### TASK DETAILS:
Give back the whole listing verbatim, printing none of its pictures.

........

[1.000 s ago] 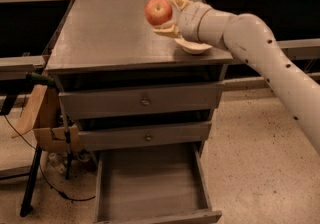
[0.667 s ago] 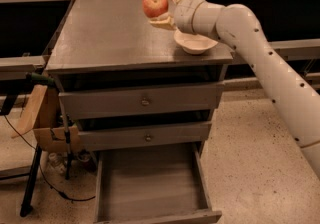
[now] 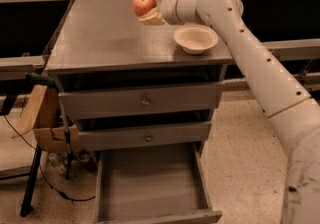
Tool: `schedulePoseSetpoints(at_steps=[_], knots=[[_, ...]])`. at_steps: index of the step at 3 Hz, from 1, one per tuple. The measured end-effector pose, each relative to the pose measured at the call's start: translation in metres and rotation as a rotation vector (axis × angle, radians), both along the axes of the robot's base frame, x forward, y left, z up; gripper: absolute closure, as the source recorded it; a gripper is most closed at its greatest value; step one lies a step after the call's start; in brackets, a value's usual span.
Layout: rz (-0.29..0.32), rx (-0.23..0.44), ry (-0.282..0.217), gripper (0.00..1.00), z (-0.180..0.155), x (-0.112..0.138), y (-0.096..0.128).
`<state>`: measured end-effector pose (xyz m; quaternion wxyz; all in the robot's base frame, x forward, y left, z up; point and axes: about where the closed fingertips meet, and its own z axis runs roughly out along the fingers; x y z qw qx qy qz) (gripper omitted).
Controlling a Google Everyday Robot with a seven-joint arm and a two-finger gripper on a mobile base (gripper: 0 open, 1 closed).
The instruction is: Pick apple from bottom drawer and place on counter
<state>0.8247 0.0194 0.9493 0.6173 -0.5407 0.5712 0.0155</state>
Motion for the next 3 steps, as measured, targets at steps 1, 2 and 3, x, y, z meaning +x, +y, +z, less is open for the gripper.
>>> schedulePoseSetpoints(at_steps=[1, 2, 3], knots=[[0.047, -0.101, 0.101, 0.11, -0.025, 0.004, 0.023], [0.199, -0.181, 0.25, 0.0, -0.083, 0.011, 0.069], [0.206, -0.176, 0.247, 0.0, -0.081, 0.01, 0.07]])
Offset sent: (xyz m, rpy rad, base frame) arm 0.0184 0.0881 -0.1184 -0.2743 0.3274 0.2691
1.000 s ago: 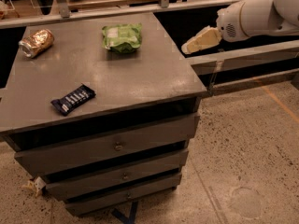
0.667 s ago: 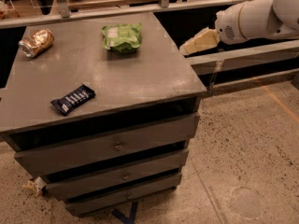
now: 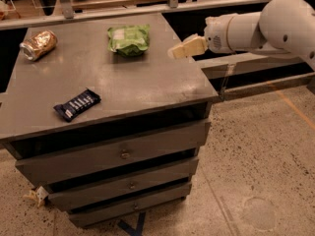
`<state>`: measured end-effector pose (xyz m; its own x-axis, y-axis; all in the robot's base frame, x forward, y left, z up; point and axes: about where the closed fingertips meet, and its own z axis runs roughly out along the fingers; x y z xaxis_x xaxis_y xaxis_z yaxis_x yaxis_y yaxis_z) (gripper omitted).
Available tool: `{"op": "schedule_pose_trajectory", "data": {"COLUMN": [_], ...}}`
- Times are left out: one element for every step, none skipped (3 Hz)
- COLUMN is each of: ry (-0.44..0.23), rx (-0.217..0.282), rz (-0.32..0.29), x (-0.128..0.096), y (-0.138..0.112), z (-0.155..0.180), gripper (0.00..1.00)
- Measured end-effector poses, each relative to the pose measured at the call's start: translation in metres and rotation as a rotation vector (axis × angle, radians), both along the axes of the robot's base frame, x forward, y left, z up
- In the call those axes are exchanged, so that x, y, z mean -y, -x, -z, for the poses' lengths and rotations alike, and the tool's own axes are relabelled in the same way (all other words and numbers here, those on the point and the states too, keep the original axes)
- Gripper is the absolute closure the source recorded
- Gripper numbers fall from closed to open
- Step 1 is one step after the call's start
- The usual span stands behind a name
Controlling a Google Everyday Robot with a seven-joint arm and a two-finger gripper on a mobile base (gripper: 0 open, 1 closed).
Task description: Move green rice chip bag near rxbar blueberry
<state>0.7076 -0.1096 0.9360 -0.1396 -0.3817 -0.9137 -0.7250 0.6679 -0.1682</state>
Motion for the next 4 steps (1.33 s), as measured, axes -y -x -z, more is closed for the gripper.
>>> {"op": "schedule_pose_trajectory", "data": {"ry": [-0.005, 0.011, 0.020, 0.035], "rx": [0.043, 0.063, 0.074, 0.078], "rz": [-0.027, -0.064, -0.096, -0.130], "x": [-0.023, -0.048, -0.070, -0.091], "y": [-0.016, -0.036, -0.055, -0.071], "z": [0.005, 0.019, 0.029, 0.040], "gripper": [0.00, 0.00, 0.00, 0.00]}}
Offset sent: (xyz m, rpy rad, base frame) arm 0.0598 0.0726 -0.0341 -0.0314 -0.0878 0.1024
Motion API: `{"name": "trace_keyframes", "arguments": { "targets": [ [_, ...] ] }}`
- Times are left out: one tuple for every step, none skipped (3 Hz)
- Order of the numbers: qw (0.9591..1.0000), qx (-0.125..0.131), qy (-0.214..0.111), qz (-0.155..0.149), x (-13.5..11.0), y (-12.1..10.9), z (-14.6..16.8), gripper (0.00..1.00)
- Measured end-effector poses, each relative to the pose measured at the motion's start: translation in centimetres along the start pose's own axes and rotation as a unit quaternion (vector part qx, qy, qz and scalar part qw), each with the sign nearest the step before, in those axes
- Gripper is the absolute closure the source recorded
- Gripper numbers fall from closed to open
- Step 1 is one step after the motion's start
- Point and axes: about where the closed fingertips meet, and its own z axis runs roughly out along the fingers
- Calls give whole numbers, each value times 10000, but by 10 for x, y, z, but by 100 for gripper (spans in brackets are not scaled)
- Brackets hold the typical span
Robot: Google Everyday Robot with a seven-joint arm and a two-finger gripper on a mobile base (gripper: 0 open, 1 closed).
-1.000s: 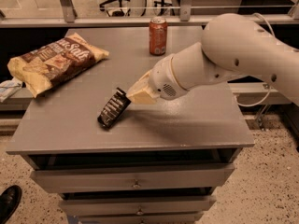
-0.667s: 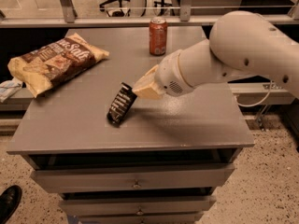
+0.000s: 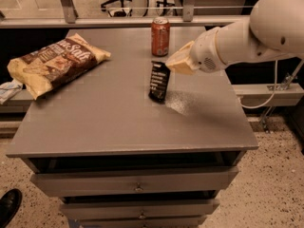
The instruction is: Move rxbar chocolate near coke can
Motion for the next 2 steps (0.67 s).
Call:
{"name": "trace_keyframes", "arguments": {
  "targets": [
    [9997,221,-17,106,14,-53,0,100],
    [9990,349,-88,273,28,-107,18,100]
  ]
}}
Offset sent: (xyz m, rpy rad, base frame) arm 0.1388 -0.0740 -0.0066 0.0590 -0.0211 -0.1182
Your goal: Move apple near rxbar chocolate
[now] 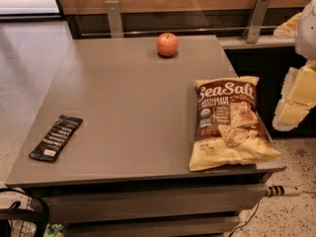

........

### RESPONSE:
[1.000 s ago] 
[0.667 s ago] 
[now] 
Tool: `schedulePoseSetpoints(at_steps=[_], knots=[[_, ...]])`. at_steps: index of the step at 3 Hz, from 1, one per tuple. The measured end-effector pose, each relative to the pose measured at the call's start: translation in metres and rotation as a rotation vector (axis × angle, radians), both along the axes of the robot's base frame, x forward, y left, z up; gripper: absolute closure, as the source recorded it; a gripper is most closed at its greatest value; step one lies a step after the call's start; in brackets, a value's usual span.
Layout: rz (-0.29..0.32), rx (-0.23..0.44), ry (-0.282..0.217), gripper (0.00..1.00), z (-0.180..0.155), x (-0.112..0.138), y (-0.096..0.128).
`<state>`: measured end-effector pose (xyz m; quaternion wxyz; all in the robot's base frame, x forward, y left, z up; point and axes: about where the closed fingertips meet, and its own z axis runs roughly out along the fingers; x y z qw qx qy qz) (gripper omitted).
Controlling a Google Everyday Robot with a seven-joint arm and a two-finger gripper on a mobile base (gripper: 0 open, 1 closed).
The instruction is: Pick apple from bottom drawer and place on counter
<state>0.8247 0.0194 0.9493 0.6173 -0.5407 0.5712 0.0155</state>
Motion for the next 3 steps, as measured, targets at steps 1, 2 and 3, x, y, z meaning +x, +y, +z, less is open for the gripper.
>>> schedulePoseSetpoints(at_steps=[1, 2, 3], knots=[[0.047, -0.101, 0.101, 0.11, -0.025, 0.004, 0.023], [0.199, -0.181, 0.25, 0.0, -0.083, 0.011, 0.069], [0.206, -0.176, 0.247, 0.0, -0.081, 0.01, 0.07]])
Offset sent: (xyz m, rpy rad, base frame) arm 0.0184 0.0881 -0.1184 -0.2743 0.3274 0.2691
1.000 s ago: 
0.667 s ago: 
now: 
`<state>`: measured end-effector pose (xyz m; its own x-axis, y-axis; all in the robot's base frame, x forward, y left, z up; point and axes: about where the closed fingertips meet, and its own z axis runs roughly out along the fingers; x y z xaxis_x xaxis_y xaxis_z yaxis_x yaxis_y yaxis_z) (gripper omitted).
Available tool: `{"op": "schedule_pose_trajectory", "data": {"COLUMN": [_], ...}}`
- Times are left out: one element for every step, none skipped (3 Hz)
- COLUMN is each of: ry (-0.44..0.23), rx (-0.217..0.282), rz (-0.32..0.29), x (-0.128..0.096), y (-0.138..0.112), z (-0.155..0.180), gripper (0.00..1.00)
- Measured end-effector poses, each relative to the pose measured at the call's start: translation in metres and rotation as a rotation vector (axis × angle, radians), both along the axes of the robot's base frame, x forward, y left, z up
- In the call those axes are exchanged, so that x, y, z mean -y, -x, -z, for the poses' lengths and rotations alike, and the tool's own axes are relabelled in the same way (all other words and numbers here, those on the point and the states too, keep the original axes)
- Gripper is the absolute closure the source recorded
- Gripper numbers fall from closed to open
- Step 1 is one step after the call's start
- The usual span stands behind a name
Controlling a Google Everyday Robot with a seven-joint arm and a two-finger gripper on a mobile base (gripper: 0 open, 1 closed).
Task description: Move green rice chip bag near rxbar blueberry
<state>0.7076 -0.1096 0.9360 -0.1396 -0.3817 -0.9137 -0.7250 0.6679 -0.1682</state>
Motion for the next 4 steps (1.33 s), as measured, axes -y -x -z, more is closed for the gripper.
>>> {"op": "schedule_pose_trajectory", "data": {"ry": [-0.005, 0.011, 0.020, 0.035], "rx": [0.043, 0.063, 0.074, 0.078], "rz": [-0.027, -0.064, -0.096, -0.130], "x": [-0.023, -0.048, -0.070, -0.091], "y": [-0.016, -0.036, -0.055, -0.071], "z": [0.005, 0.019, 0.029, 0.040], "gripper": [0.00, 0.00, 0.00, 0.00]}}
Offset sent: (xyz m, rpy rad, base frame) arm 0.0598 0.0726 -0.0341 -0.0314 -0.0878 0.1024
Motion API: `{"name": "trace_keyframes", "arguments": { "targets": [ [_, ...] ] }}`
- Times are left out: one tuple for every step, none skipped (3 Hz)
- Order of the numbers: qw (0.9591..1.0000), qx (-0.125..0.131), qy (-0.214..0.111), qz (-0.155..0.149), x (-13.5..11.0), y (-12.1..10.9), z (-14.6..16.8), gripper (0.00..1.00)
- Measured end-effector poses, each relative to the pose measured at the motion's start: translation in centimetres along the start pose's own axes and rotation as a unit quaternion (vector part qx, qy, qz and scalar part qw), each with the sign nearest the step before, in those axes
- Gripper is the absolute closure the source recorded
- Gripper numbers fall from closed to open
- Step 1 is one step after the motion's start
- Point and axes: about where the closed fingertips meet, and its own z axis runs roughly out along the fingers
- Calls give whole numbers, each value times 10000, but by 10 for x, y, z, but by 100 for gripper (spans in brackets are not scaled)
- Brackets hold the typical span
Robot: Google Everyday Robot with a seven-joint arm and a two-finger gripper on a mobile base (gripper: 0 open, 1 closed).
-1.000s: 
-0.667s: 
+0.000s: 
The instruction is: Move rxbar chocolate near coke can
Motion for the next 2 steps (0.67 s).
Call:
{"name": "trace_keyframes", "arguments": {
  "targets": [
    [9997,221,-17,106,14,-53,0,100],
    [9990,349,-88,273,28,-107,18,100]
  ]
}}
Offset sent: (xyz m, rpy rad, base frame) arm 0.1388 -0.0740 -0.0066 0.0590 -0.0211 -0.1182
Your goal: Move apple near rxbar chocolate
[now] 

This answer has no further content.